Porque hay algunos jóvenes que piensan que ellos saben mucho porque pueden caminar deprisa, y en cambio los viejos, como andan más despacio, ya no saben casi nada.
No siempre la isla había sido tan bonita como era ahora. Muchos años atrás, antes de que naciera Yayin, a veces los cocoteros se pasaban mucho tiempo muy quietos, como si estuvieran pensando. No se movían ni siquiera los días que hacía tanto viento que era difícil caminar. Parecía como si se hubieran quedado petrificados.
En aquellos días no producían cocos y los habitantes de la isla se ponían muy tristes.
Otras veces crecían unos cocos muy pequeños y feos que cuando los abrían mostraban una pulpa de color pardo que sabía muy raro, como cuando te tomas una medicina amarga.
Cuando pasaba eso tampoco estaban felices los isleños.
Pero ya nadie se acordaba de aquellas épocas porque la gente procura olvidarse de los momentos tristes.   
Como los cocos llevaban ahora mucho tiempo creciendo grandes y hermosos y cuando se abrían mostraban una pulpa muy blanca con la que hacían unos dulces muy sabrosos, la gente estaba siempre contenta.
Porque en la isla eran así, cuando no eran felices todos se preocupaban y discutían y procuraban arreglar sus cosas todos juntos. Pero cuando llegaban los buenos momentos y todo era bonito y alegre ya nadie se acordaba de que en algún tiempo pasado las cosas habían sido de otra forma.
Al contrario, la gente tendía a creer que las cosas siempre habían sido igual de hermosas y que iban a seguir así por siempre jamás. Porque los hombres llegan a pensar, cuando poseen algo que les gusta, que les pertenece porque es un regalo de los dioses y ya no lo van a perder nunca.

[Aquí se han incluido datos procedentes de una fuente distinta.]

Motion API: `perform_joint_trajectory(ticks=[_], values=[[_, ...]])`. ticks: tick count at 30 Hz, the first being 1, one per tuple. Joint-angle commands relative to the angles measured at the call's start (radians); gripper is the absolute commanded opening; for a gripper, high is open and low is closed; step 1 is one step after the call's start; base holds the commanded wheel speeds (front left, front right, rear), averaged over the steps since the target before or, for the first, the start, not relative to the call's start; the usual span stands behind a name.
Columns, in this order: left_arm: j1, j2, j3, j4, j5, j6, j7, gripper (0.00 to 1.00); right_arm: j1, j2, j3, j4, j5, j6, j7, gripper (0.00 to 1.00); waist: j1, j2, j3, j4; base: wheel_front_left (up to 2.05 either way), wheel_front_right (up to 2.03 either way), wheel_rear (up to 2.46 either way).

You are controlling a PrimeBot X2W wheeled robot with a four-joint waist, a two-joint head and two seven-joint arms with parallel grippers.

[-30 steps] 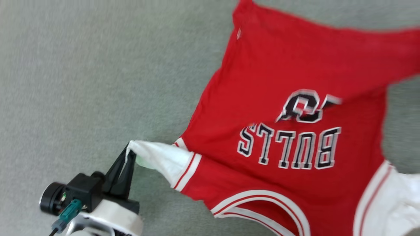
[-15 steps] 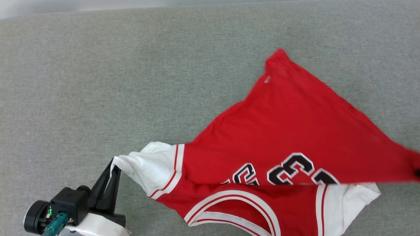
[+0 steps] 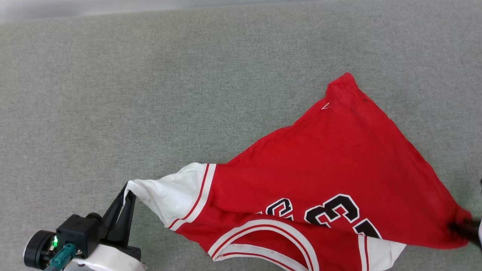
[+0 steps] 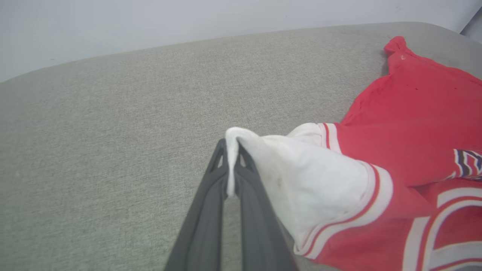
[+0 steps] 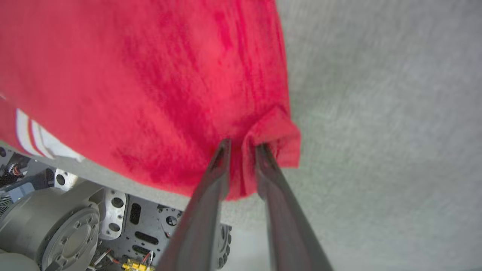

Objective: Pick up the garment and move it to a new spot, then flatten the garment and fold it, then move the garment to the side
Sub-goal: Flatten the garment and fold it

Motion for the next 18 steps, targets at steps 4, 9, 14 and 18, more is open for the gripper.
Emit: perform_joint_trajectory(ticks=[4, 9, 14, 18], values=[[-0.015, 0.003, -0.004, -0.008, 0.007, 0.001, 0.006, 0.00, -0.156, -0.032, -0.098, -0.115, -0.016, 0.000, 0.033, 1.00, 0.0001, 0.0000, -0.002, 0.010, 0.00, 0.00, 0.00], [-0.042, -0.005, -0.013, -0.014, 0.021, -0.007, 0.012, 0.00, -0.338, -0.022, -0.105, -0.177, -0.059, 0.000, 0.096, 1.00, 0.0001, 0.0000, 0.027, 0.042, 0.00, 0.00, 0.00], [-0.082, -0.019, -0.028, -0.018, 0.040, -0.018, 0.016, 0.00, -0.533, 0.037, -0.011, -0.149, -0.104, 0.000, 0.200, 1.00, 0.0001, 0.0000, 0.067, 0.083, 0.00, 0.00, 0.00], [-0.117, -0.034, -0.039, -0.020, 0.056, -0.027, 0.020, 0.00, -0.686, 0.097, 0.086, -0.070, -0.147, 0.000, 0.277, 1.00, 0.0001, 0.0000, 0.109, 0.113, 0.00, 0.00, 0.00]])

Por eso, cuando al fin un día Yayín murió, hubo es verdad algunos que le lloraron, pero otros muchos celebraron grandes festejos porque los cambios y las cosas nuevas siempre resultan divertidas.
Así que eligieron a un sustituto que era mucho más joven que Yayin, aunque estas cosas son relativas, como Yayin era tan viejo cualquiera a su lado parecía joven. Cuando se olvidaron del abuelo y no tenían con quién comparar también el nuevo parecía muy viejo. Así que decidieron seguir cambiando. Total, para lo que tenía que hacer..., como el presente les preocupaba menos, lo que querían era que alguien joven, galano, y simpático, les prometiera un esplendoroso mañana con bellas palabras y todavía mejor si las decía en verso.
Así que fueron eligiendo a jefes cada vez más jóvenes y más simpáticos. Les escuchaban decir unas frases tan hermosas que todas las gentes vivían embelesadas pensando en lo maravilloso que iba a ser el mañana.
Los habitantes de la isla, entusiasmados, fueron nombrando a sus jefes más y más jóvenes, y más y más simpáticos.
Cuando el mar se alborotó tanto, y se puso tan rabioso, el jefe era un jovencito muy jovencito, con lindos tirabuzones rubios y simpatiquísimo. Siempre estaba sonriendo y tratando de agradar a quien lo miraba, todo lo decía en verso y cantando.
Un día los isleños corrieron a avisarle de que se acercaba una tormenta muy fuerte y le preguntaron qué tenían que hacer, y entonces él se puso a tocar el arpa con mucho entusiasmo.
Cuando la gran ola llegó, se tragó a todos los habitantes.